De modo geral, programas interpretados passam pelas seguintes etapas até serem executados:
- Leitura
- O programa interpretador lê uma linha ou um bloco do código-fonte.
- Análise léxica
- O trecho lido é dividido em palavras-chave, identificadores, operadores e outros símbolos significativos (um processo chamado de tokenização).
- Análise sintática
- Os elementos léxicos são organizados conforme as regras gramaticais da linguagem, formando estruturas como expressões, comandos e blocos de controle.
- Execução
- O interpretador, com base na estrutura sintática encontrada, executa a operação correspondente por meio de rotinas internas que já estão em código de máquina.
O processo se repete até que todo o conteúdo do código-fonte seja interpretado e suas instruções executadas.
Linguagens compiladas
O termo compilação é utilizado para designar, de forma geral, o processo de traduzir um código escrito numa linguagem de alto nível (como C, C++, Rust ou Pascal) para um arquivo binário no formato que o sistema computacional em questão seja capaz de carregar na memória e executar. Essa tradução é feita por programas chamados de compiladores, mas eles podem atuar de formas diferentes, a depender do conceito que pretendam implementar.

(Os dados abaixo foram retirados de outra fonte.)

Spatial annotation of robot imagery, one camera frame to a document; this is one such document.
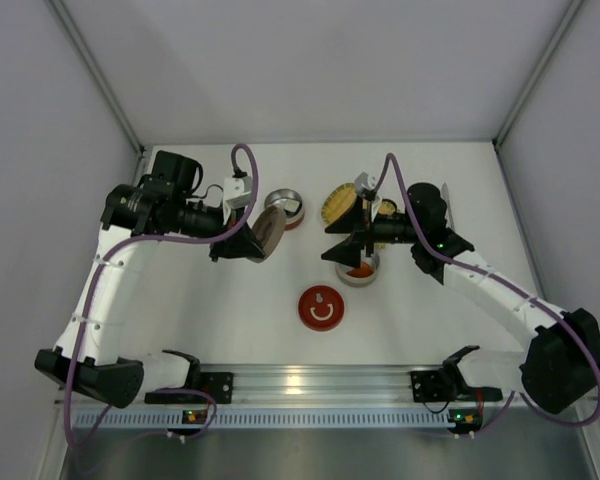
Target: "red lid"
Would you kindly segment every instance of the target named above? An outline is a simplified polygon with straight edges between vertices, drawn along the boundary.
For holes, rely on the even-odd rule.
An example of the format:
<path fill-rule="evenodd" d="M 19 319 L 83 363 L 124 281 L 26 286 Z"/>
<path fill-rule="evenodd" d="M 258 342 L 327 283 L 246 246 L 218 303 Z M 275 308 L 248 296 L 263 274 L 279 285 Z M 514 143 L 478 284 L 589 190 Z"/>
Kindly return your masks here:
<path fill-rule="evenodd" d="M 316 285 L 300 297 L 298 313 L 307 327 L 326 332 L 337 327 L 344 317 L 344 300 L 333 288 Z"/>

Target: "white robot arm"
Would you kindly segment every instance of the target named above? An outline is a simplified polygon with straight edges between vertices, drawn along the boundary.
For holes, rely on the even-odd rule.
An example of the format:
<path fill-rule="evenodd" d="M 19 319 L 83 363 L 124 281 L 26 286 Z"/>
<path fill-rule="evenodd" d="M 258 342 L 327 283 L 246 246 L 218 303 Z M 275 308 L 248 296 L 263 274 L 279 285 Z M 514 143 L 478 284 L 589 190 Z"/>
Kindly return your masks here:
<path fill-rule="evenodd" d="M 447 227 L 447 205 L 440 190 L 418 183 L 407 191 L 399 167 L 396 170 L 403 198 L 409 202 L 408 214 L 374 215 L 371 205 L 381 183 L 374 180 L 373 188 L 361 188 L 354 205 L 326 228 L 326 233 L 349 237 L 322 258 L 356 268 L 361 249 L 370 255 L 376 243 L 413 244 L 411 253 L 420 270 L 475 303 L 520 346 L 509 352 L 466 346 L 439 369 L 412 372 L 414 400 L 476 400 L 479 390 L 485 401 L 497 401 L 502 399 L 501 390 L 509 390 L 526 393 L 543 410 L 557 414 L 599 385 L 596 319 L 583 309 L 565 312 L 496 272 L 472 244 Z"/>
<path fill-rule="evenodd" d="M 214 261 L 266 258 L 265 239 L 246 223 L 255 203 L 257 170 L 251 179 L 237 167 L 237 149 L 245 150 L 255 167 L 249 148 L 236 145 L 234 176 L 224 182 L 219 207 L 190 201 L 196 175 L 197 186 L 202 180 L 201 165 L 164 151 L 157 153 L 151 174 L 139 185 L 119 185 L 108 195 L 98 248 L 78 305 L 54 348 L 38 352 L 36 369 L 60 385 L 118 408 L 157 389 L 198 387 L 200 362 L 193 356 L 163 351 L 134 360 L 120 358 L 123 312 L 161 241 L 210 244 Z M 283 231 L 284 219 L 273 233 L 267 231 L 269 253 Z"/>

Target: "orange food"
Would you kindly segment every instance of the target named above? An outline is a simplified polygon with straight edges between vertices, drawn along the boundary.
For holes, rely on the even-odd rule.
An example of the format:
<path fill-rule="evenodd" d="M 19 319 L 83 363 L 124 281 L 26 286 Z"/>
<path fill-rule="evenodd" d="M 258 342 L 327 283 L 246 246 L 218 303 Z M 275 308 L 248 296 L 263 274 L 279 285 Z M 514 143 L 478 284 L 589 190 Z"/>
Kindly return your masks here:
<path fill-rule="evenodd" d="M 354 278 L 367 278 L 373 275 L 373 268 L 368 263 L 362 263 L 360 268 L 353 268 L 347 272 L 347 275 Z"/>

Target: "white table surface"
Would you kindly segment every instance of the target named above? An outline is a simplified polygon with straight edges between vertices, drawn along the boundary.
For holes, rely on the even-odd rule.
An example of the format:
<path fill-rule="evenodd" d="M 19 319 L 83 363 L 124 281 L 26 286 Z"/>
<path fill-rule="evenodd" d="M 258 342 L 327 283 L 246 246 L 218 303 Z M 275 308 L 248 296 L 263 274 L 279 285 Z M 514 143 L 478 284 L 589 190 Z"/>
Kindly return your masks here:
<path fill-rule="evenodd" d="M 231 145 L 161 146 L 200 161 L 203 186 L 231 174 Z M 260 170 L 255 214 L 272 190 L 289 187 L 304 198 L 304 222 L 285 233 L 262 264 L 208 258 L 208 247 L 163 243 L 141 278 L 128 310 L 122 353 L 163 348 L 196 355 L 203 363 L 431 364 L 465 345 L 517 349 L 513 339 L 473 304 L 415 266 L 408 245 L 382 250 L 379 277 L 354 289 L 340 282 L 320 254 L 341 241 L 326 235 L 320 208 L 338 185 L 362 171 L 379 174 L 396 154 L 407 185 L 449 186 L 456 231 L 491 264 L 534 290 L 493 147 L 489 143 L 368 143 L 252 145 Z M 241 166 L 248 167 L 241 155 Z M 391 170 L 381 189 L 399 205 Z M 219 202 L 219 192 L 210 195 Z M 249 223 L 253 224 L 254 215 Z M 346 304 L 329 332 L 305 327 L 300 295 L 312 285 L 336 288 Z"/>

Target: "metal bowl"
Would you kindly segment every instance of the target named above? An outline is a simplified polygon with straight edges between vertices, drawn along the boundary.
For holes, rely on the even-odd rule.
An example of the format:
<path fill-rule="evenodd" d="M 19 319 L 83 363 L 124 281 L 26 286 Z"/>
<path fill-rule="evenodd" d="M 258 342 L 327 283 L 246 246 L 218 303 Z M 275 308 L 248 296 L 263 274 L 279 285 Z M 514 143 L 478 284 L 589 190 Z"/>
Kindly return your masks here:
<path fill-rule="evenodd" d="M 291 230 L 302 222 L 304 218 L 304 202 L 302 197 L 295 190 L 290 188 L 280 188 L 274 190 L 264 199 L 264 207 L 268 208 L 276 205 L 284 210 L 287 216 L 287 226 L 285 230 Z"/>
<path fill-rule="evenodd" d="M 375 279 L 378 278 L 378 272 L 380 271 L 380 255 L 374 252 L 370 257 L 367 257 L 365 256 L 364 251 L 362 251 L 360 252 L 360 256 L 362 263 L 369 265 L 372 270 L 372 273 L 366 277 L 349 275 L 352 270 L 357 269 L 336 263 L 336 275 L 338 275 L 338 278 L 350 287 L 366 287 L 367 285 L 372 284 Z"/>

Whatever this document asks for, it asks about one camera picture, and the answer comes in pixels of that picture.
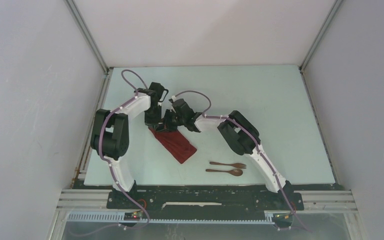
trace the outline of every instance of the white table
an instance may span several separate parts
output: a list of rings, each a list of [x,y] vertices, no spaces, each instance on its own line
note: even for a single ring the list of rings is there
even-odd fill
[[[115,68],[103,105],[113,110],[133,96],[133,89],[121,78],[125,68]],[[313,115],[297,66],[181,66],[133,67],[148,84],[161,83],[167,99],[184,90],[200,91],[212,101],[209,115],[225,115],[240,111],[259,131],[264,150],[282,175],[292,184],[331,184],[332,169]],[[139,79],[127,72],[136,86]],[[202,111],[207,100],[194,93],[181,96],[194,111]],[[250,159],[235,154],[218,130],[214,132],[180,132],[197,148],[184,164],[154,138],[144,125],[144,114],[129,126],[130,145],[125,159],[139,185],[250,185],[263,184],[264,179]],[[244,163],[243,175],[205,172],[205,169],[229,170],[229,166],[209,165],[209,161]],[[92,151],[84,184],[112,185],[109,168],[96,151]]]

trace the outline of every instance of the white wall
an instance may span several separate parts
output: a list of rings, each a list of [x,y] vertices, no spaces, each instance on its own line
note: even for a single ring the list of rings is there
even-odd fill
[[[384,1],[345,1],[305,76],[339,178],[384,239]]]
[[[0,240],[46,237],[102,76],[63,0],[0,0]]]
[[[300,65],[335,0],[76,0],[110,67]]]

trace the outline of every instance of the wooden fork
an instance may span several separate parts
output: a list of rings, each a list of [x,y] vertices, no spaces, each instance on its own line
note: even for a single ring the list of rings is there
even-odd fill
[[[209,164],[211,165],[222,165],[222,166],[232,166],[237,169],[246,169],[247,165],[243,163],[232,163],[232,164],[227,164],[227,163],[220,163],[220,162],[215,162],[215,161],[210,161]]]

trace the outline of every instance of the folded red towel
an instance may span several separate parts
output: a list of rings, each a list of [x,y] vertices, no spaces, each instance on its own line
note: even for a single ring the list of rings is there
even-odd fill
[[[149,130],[180,164],[183,164],[197,151],[178,130],[170,132],[157,132],[152,128]]]

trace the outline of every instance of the wooden utensil
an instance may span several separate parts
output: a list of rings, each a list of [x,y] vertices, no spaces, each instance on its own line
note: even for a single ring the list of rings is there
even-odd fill
[[[232,164],[227,164],[227,163],[221,163],[221,162],[215,162],[215,161],[210,161],[209,164],[211,165],[222,165],[222,166],[232,166],[236,169],[246,169],[247,165],[243,163],[232,163]]]
[[[205,169],[205,171],[209,172],[209,173],[228,173],[228,174],[231,174],[231,175],[236,176],[236,177],[239,177],[242,174],[244,174],[244,172],[238,168],[235,168],[235,169],[232,169],[229,171],[215,170],[215,169]]]

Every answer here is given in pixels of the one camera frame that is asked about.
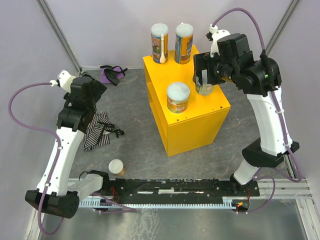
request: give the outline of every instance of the orange shelf
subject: orange shelf
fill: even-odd
[[[193,83],[193,55],[197,53],[196,46],[192,46],[187,64],[175,62],[174,50],[168,52],[164,64],[155,63],[151,56],[143,58],[149,104],[169,157],[211,144],[230,109],[218,85],[209,96],[197,93]],[[174,82],[183,82],[190,88],[188,107],[183,113],[172,113],[167,107],[167,88]]]

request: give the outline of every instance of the plastic spoon
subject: plastic spoon
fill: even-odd
[[[165,41],[165,36],[161,34],[161,57],[160,57],[161,64],[164,64],[166,62],[164,41]]]

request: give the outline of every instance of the striped cloth
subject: striped cloth
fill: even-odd
[[[117,138],[125,134],[124,131],[108,121],[106,112],[96,113],[84,135],[83,150],[87,152],[109,144],[109,136],[106,132],[115,133]]]

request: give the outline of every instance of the purple bag
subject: purple bag
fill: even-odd
[[[115,86],[118,85],[120,82],[119,79],[123,78],[126,75],[125,72],[128,70],[128,68],[122,69],[120,66],[110,65],[100,66],[100,69],[100,82],[104,84],[113,84]]]

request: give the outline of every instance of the gray wall
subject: gray wall
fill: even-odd
[[[25,199],[35,189],[50,157],[54,139],[16,125],[8,101],[19,88],[55,79],[62,68],[75,74],[46,18],[34,0],[0,1],[0,239],[25,235],[31,206]],[[24,123],[55,130],[64,91],[49,86],[27,90],[13,103]]]
[[[151,26],[169,27],[169,49],[174,48],[175,29],[181,22],[194,28],[199,51],[210,50],[205,34],[225,11],[242,7],[258,21],[267,43],[290,0],[47,0],[59,26],[82,67],[104,64],[142,66],[151,54]],[[232,13],[218,25],[231,33],[245,33],[251,49],[261,48],[254,25],[244,13]]]
[[[296,153],[320,212],[320,1],[301,1],[271,53],[282,76],[282,102]]]

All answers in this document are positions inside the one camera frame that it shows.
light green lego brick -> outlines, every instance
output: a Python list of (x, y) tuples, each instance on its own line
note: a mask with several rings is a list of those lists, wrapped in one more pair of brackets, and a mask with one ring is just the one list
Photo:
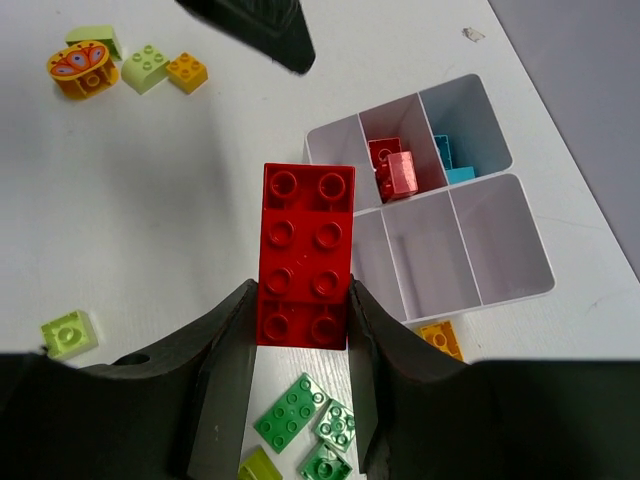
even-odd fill
[(111, 25), (93, 25), (74, 28), (64, 37), (64, 41), (69, 46), (84, 42), (85, 40), (97, 40), (104, 43), (109, 49), (111, 58), (114, 60), (122, 60), (120, 42), (118, 42), (116, 32)]
[(262, 447), (251, 455), (238, 470), (237, 480), (282, 480), (282, 475)]
[(131, 55), (122, 65), (122, 79), (140, 95), (167, 78), (169, 59), (153, 45)]
[(40, 327), (49, 357), (66, 360), (98, 346), (89, 316), (76, 310)]

printed lego brick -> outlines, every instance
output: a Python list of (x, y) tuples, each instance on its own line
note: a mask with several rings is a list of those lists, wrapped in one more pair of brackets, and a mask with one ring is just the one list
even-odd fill
[(276, 453), (280, 453), (328, 400), (320, 386), (303, 373), (254, 428)]

red duplo brick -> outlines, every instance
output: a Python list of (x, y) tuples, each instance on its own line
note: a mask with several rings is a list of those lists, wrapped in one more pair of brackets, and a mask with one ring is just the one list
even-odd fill
[(344, 349), (355, 169), (265, 165), (257, 342)]

green lego brick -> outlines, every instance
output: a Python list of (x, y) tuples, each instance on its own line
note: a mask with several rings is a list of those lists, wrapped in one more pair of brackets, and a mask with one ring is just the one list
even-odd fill
[(253, 452), (238, 470), (238, 480), (282, 480), (282, 475), (262, 447)]
[(353, 412), (337, 400), (332, 400), (329, 408), (316, 426), (316, 435), (332, 447), (346, 452), (356, 435), (356, 421)]
[(299, 473), (306, 480), (344, 480), (352, 470), (330, 445), (321, 443), (302, 463)]
[(169, 59), (153, 45), (134, 53), (122, 65), (122, 79), (140, 95), (167, 78)]
[(69, 46), (85, 40), (97, 40), (104, 43), (109, 49), (109, 54), (113, 60), (122, 60), (122, 48), (120, 48), (120, 42), (118, 42), (116, 32), (111, 25), (77, 27), (64, 37), (64, 41)]
[(302, 376), (258, 420), (254, 428), (280, 453), (329, 400), (311, 377)]
[(66, 360), (98, 346), (89, 316), (76, 310), (40, 327), (49, 357)]

lego stud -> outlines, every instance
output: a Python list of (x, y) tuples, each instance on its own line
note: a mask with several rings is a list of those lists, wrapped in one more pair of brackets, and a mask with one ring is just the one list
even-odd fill
[(342, 240), (342, 228), (335, 222), (325, 223), (316, 231), (316, 243), (326, 249), (331, 250), (340, 245)]
[(282, 170), (271, 177), (270, 188), (277, 198), (287, 200), (296, 194), (298, 181), (293, 173)]
[(339, 281), (338, 274), (334, 271), (319, 273), (312, 281), (313, 292), (321, 297), (330, 297), (338, 288)]
[(288, 220), (276, 222), (269, 228), (269, 241), (274, 247), (286, 247), (293, 240), (295, 228)]
[(289, 331), (287, 317), (280, 313), (269, 315), (264, 322), (264, 334), (275, 342), (281, 342)]
[[(289, 290), (291, 285), (291, 270), (288, 268), (278, 268), (269, 274), (267, 277), (267, 290), (274, 295), (284, 295)], [(328, 288), (326, 280), (321, 284), (322, 288)]]
[(336, 202), (342, 198), (347, 191), (347, 185), (337, 173), (327, 173), (318, 184), (320, 196), (327, 202)]
[(337, 336), (338, 325), (333, 317), (325, 315), (316, 318), (311, 324), (311, 336), (318, 345), (327, 345)]

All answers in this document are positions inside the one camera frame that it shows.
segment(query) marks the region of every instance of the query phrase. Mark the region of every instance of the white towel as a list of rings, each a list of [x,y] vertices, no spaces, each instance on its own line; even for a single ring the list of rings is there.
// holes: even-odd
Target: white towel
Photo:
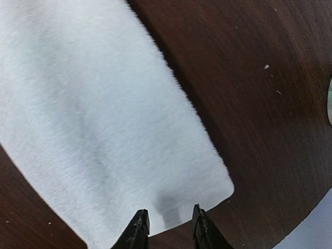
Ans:
[[[233,193],[124,0],[0,0],[0,20],[0,142],[89,248],[110,248],[138,209],[157,234]]]

Tomando a linguagem C como exemplo, compiladores como o cc
(comum em sistemas
BSD e Unix) e o gcc
(do Projeto GNU) realizam o processo de compilação em até
quatro etapas principais:
- Pré-processamento
-
As diretivas encontradas no código-fonte (como
#include
e#define
), além de outros requisitos implícitos, são processadas para gerar uma versão expandida do programa, ainda escrita em C.Podemos interromper a compilação após esta etapa e inspecionar o resultado com:
gcc -E arquivo.c
O resultado é impresso no terminal, sem gerar nenhum arquivo.
- Compilação
-
O código C pré-processado é traduzido para linguagem Assembly. Esse passo pode ocorrer de forma interna, mas também pode ser observado explicitamente gerando um arquivo com extensão
.s
:gcc -S arquivo.c
Note que esta etapa também é chamada de compilação, porque o termo se aplica tanto ao processo completo quanto a essa etapa específica.
- Montagem
-
O código em Assembly (interno ou gerado) é convertido em um arquivo objeto binário, normalmente com extensão
.o
. Podemos interromper a compilação aqui com:gcc -c arquivo.c
- Link-edição (ou apenas ligação)
- O arquivo objeto é combinado com outros arquivos objeto (caso haja) e com as bibliotecas necessárias. Isso pode resultar na junção de código proveniente de bibliotecas estáticas (ligações estáticas) e na inserção de referências a bibliotecas compartilhadas (ligações dinâmicas).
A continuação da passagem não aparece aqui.